Reputation: 2579
I'm using Cassandra 3.11.4 and Spark 2.3.3. When I query lots of partition keys(for 3 months where minute is partition key = 3 * 30 * 24 * 60 partition keys) with joinWithCassandraTable, I'm seeing lots of slow timeout logs under cassandra debug.log like:
<SELECT * FROM event_keyspace.event_table WHERE partitionkey1, partitionkey2 = value1, value2 AND column_key = column_value1 LIMIT 5000>, time 599 msec - slow timeout 500 msec
<SELECT * FROM event_keyspace.event_table WHERE partitionkey1, partitionkey2 = value5, value6 AND column_key = column_value5 LIMIT 5000>, time 591 msec - slow timeout 500 msec/cross-node
I'm using repartitionByCassandraReplica before joinWithCassandraTable.

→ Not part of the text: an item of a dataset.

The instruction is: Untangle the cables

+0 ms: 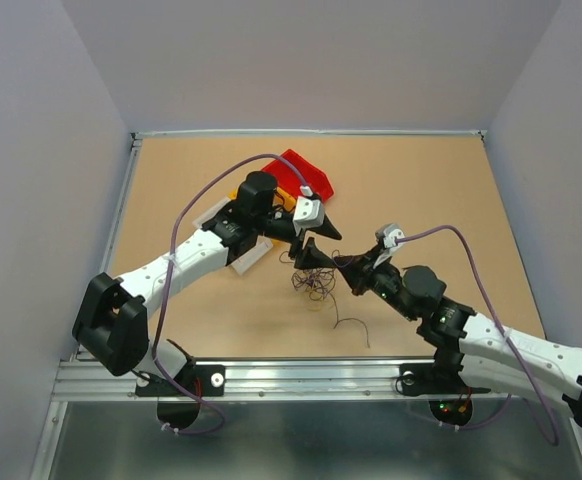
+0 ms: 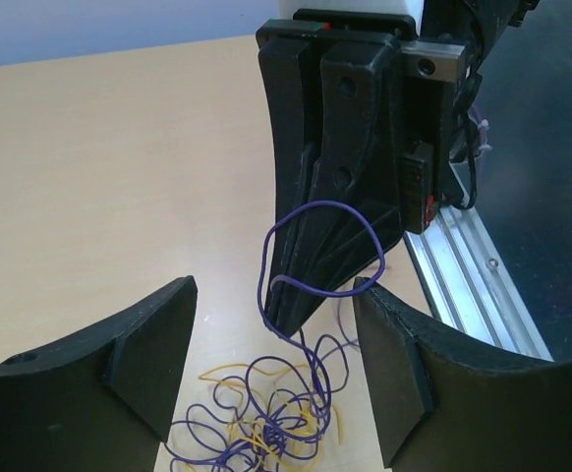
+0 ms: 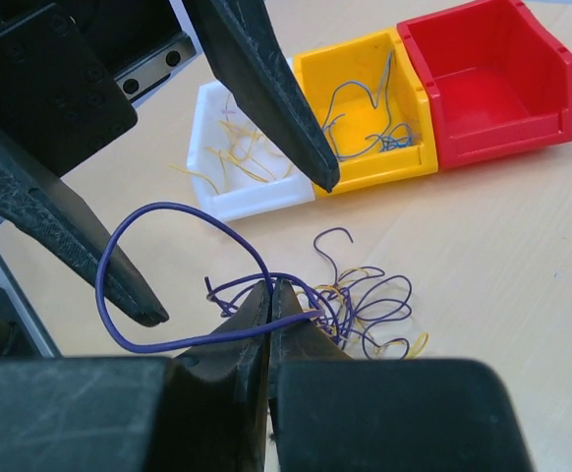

I see that disk IO goes to 100%. If I change data model where hour goes as partition key instead of minute, large partitions will be created which is not applicable.
I suspect that this limit 5000 may cause that but even I set input.fetch.size_in_rows this log did not change.
sparkConf.set("spark.cassandra.input.fetch.size_in_rows", "20000");
How can i set this LIMIT 5000 clause ?
Upvotes: 2
Views: 950
Reputation: 43
Did you try reducing the spark.cassandra.input.split.size? Because all the data is falling under the same Partition.
Upvotes: 0